In the past I have accepted this interpretation uncritically, but on closer inspection it seems that the standard formulation of the nonsqueezing theorem does not actually imply a statement of this form. To make precise what an "eye of a needle" is, one needs a codimension one obstacle to serve as the "needle". I will somewhat arbitrarily choose the hyperplane $\{q_n=0\}$, minus the above-mentioned cylinder, as the needle, in which case one has a precise mathematical question.
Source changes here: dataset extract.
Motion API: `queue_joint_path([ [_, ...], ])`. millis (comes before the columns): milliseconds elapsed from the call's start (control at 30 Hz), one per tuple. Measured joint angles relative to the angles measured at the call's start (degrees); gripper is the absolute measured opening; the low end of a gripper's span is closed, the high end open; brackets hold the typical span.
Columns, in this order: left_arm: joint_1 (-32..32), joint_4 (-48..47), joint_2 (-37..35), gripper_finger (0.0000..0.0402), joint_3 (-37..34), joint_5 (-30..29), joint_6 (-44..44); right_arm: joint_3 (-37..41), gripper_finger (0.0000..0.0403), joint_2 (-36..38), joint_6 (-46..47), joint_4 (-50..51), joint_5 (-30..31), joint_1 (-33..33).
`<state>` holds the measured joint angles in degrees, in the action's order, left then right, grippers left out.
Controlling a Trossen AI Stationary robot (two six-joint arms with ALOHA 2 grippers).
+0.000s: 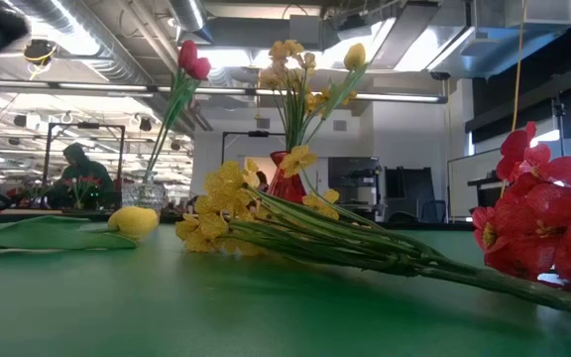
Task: Sort flowers into vase by color
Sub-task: Put the left red flowers into the transparent vase
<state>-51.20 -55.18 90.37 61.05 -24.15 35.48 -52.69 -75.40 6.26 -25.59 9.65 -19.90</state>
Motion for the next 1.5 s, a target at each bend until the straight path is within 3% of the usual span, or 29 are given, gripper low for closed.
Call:
queue_joint_path([
  [200,0.28,-16.24,-0.02,0.0002,12.29,-12.78,-3.67,-0.69,0.0227,-5.48,-0.28,-5.35,-3.74,-0.39],
  [367,2.23,-18.87,-0.04,0.0002,18.25,-22.4,-11.96,-5.88,0.0227,-12.24,-0.02,-0.99,-3.16,-0.37],
  [700,8.68,-18.78,-0.07,0.0001,19.5,-28.33,-21.73,-19.86,0.0227,-21.24,2.66,14.11,3.17,-0.31],
  [900,9.7,-17.23,-0.07,0.0,19.5,-33.25,-26.24,-20.81,0.0227,-24.33,9.62,15.25,3.34,1.86],
  [1167,9.51,-13.37,-0.07,0.0,19.48,-33.84,-29.97,-20.87,0.0225,-24.89,11.56,16.5,2.81,3.41],
  [1500,9.4,-11.59,-0.07,0.0,19.48,-37.79,-30.27,-20.87,0.0138,-24.87,11.79,18.08,-0.17,3.45],
])
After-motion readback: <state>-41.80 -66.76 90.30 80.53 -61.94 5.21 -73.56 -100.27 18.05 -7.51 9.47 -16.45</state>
Question. Let $n \geq 2$ and $0 < r < R$, and let $N \subset {\bf R}^{2n}$ denote the "needle" $N := \{ q_n = 0; p_1^2+q_1^2 > r^2 \}$. Does there exist a family $S(t): B(0,R) \to {\bf R}^{2n} \backslash N$, $t \in [0,1]$ of symplectomorphisms varying continuously in $t$ (say in the uniform topology), such that $S(0)$ takes values in the left half-space $\{ q_n<0\}$ and $S(1)$ takes values in the right half-space $\{q_n>0\}$?
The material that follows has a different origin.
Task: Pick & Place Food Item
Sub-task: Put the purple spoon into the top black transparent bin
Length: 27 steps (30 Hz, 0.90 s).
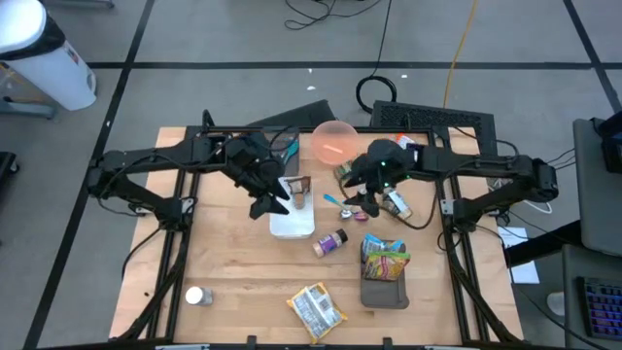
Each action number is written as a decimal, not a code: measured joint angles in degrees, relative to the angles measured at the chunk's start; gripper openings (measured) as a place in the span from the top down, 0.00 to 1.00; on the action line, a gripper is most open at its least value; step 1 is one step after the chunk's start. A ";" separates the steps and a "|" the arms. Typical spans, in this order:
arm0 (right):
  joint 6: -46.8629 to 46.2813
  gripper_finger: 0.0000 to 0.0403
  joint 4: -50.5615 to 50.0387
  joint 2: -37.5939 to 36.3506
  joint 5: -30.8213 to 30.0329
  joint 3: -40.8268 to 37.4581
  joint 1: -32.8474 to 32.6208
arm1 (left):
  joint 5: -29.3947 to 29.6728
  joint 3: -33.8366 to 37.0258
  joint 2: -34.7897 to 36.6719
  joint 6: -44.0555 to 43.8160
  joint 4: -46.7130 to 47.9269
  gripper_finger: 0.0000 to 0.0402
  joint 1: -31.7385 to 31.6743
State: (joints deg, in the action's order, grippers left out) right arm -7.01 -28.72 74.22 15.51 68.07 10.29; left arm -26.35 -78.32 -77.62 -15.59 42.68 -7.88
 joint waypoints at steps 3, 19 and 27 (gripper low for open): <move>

Certainly a counterexample to Gromov's non-squeezing theorem (using a symplectomorphism that is connected to the identity) would allow one to construct a positive answer to this question, by first moving the ball far away from the needle, transforming it into a subset of the cylinder, sliding that subset through the needle and then far on the other side, then undoing the transformation. However it is not clear to me that the non-squeezing theorem in its standard formulation prevents some more exotic way to slide this "camel" through the "needle" (for instance, if it is possible to symplectically deform the ball into an "L-shape" object that resembles the union of two half-cylinders, which could then be maneuvred through the needle).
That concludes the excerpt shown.